A single number is needed: how many lines of the data below contain "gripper".

## DATASET EXCERPT:
BEGIN
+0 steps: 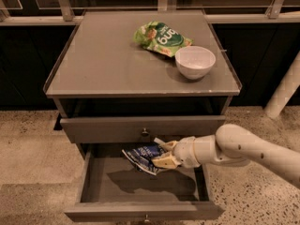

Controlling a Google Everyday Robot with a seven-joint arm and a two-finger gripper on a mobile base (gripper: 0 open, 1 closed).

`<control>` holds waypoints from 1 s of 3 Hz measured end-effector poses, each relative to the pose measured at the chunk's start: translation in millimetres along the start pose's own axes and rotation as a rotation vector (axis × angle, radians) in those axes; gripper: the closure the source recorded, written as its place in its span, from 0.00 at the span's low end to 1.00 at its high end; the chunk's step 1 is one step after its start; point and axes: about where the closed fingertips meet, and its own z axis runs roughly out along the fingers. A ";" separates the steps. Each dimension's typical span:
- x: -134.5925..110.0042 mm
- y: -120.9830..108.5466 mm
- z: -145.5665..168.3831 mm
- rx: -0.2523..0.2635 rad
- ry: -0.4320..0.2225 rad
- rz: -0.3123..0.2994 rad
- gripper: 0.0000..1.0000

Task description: Pick blue chip bag from middle drawer and place on counter

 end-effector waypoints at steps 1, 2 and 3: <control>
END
## PROBLEM SOLUTION:
3